* [Exercise instructions]:
The listing below holds a line with "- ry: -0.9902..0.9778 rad" and a later line with "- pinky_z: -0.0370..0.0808". Write out those two lines and every line between them, exactly, and nothing else.

* [Data extract]:
··········

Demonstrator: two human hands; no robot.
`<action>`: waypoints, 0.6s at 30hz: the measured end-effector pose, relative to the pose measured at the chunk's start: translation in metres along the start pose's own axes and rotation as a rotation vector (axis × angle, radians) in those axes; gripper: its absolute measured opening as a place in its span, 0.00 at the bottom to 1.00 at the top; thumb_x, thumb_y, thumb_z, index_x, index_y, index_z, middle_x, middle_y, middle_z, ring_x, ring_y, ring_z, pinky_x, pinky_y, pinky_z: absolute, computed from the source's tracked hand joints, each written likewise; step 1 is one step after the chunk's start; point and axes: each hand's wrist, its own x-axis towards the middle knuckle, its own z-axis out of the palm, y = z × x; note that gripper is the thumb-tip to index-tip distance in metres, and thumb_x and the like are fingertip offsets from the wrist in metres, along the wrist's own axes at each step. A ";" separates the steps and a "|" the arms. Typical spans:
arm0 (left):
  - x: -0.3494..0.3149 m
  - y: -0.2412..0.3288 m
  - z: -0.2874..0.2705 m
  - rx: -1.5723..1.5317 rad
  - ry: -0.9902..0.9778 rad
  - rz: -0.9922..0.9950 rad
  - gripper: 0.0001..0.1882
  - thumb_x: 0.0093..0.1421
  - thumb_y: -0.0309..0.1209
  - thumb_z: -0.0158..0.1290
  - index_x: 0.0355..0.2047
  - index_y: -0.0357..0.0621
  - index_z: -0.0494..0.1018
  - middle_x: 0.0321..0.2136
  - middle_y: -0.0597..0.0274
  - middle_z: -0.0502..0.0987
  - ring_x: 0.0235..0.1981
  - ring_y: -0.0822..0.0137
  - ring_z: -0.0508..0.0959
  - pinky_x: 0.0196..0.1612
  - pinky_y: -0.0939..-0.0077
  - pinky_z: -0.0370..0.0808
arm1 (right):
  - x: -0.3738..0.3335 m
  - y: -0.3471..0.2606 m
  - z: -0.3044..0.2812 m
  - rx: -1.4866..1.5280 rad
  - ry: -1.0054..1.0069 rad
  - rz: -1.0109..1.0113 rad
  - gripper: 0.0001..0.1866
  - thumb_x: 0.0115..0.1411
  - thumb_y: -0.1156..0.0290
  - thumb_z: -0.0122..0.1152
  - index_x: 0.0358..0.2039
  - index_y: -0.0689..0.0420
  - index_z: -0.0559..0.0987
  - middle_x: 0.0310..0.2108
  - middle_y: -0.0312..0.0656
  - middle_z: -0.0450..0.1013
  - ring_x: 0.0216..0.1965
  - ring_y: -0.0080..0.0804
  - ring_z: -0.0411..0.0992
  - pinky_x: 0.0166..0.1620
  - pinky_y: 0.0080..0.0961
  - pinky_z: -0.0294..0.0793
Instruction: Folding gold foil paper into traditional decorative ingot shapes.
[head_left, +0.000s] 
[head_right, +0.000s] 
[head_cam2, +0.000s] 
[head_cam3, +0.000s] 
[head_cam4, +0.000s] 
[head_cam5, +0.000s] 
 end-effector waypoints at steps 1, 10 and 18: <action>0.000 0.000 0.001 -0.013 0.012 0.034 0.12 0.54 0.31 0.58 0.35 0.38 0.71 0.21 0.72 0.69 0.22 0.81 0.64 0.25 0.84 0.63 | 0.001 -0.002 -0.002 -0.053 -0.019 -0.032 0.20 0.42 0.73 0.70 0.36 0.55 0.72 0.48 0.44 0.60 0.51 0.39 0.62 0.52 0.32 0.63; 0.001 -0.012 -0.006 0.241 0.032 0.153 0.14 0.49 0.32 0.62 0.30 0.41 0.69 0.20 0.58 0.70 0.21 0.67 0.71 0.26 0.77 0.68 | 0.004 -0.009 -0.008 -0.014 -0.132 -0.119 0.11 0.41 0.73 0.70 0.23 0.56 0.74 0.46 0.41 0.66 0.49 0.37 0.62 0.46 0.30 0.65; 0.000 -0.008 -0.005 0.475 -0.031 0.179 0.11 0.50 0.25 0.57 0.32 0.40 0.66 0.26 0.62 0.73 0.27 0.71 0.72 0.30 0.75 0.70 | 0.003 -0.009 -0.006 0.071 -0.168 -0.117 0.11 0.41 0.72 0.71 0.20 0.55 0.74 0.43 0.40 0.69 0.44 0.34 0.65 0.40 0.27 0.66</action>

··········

* [Answer space]:
  - ry: -0.9902..0.9778 rad
  - rz: -0.9922..0.9950 rad
  - gripper: 0.0001..0.1882
  - thumb_x: 0.0093..0.1421
  - thumb_y: -0.0309..0.1209
  - thumb_z: -0.0158..0.1290
  - index_x: 0.0355..0.2047
  - index_y: -0.0357..0.0621
  - index_z: -0.0494..0.1018
  - middle_x: 0.0321..0.2136
  - middle_y: -0.0597..0.0274
  - middle_z: -0.0502..0.0987
  - ring_x: 0.0235..0.1981
  - ring_y: -0.0822..0.0137
  - ring_z: -0.0508..0.0959
  - pinky_x: 0.0196..0.1612
  - pinky_y: -0.0939..-0.0077
  - pinky_z: -0.0370..0.0808

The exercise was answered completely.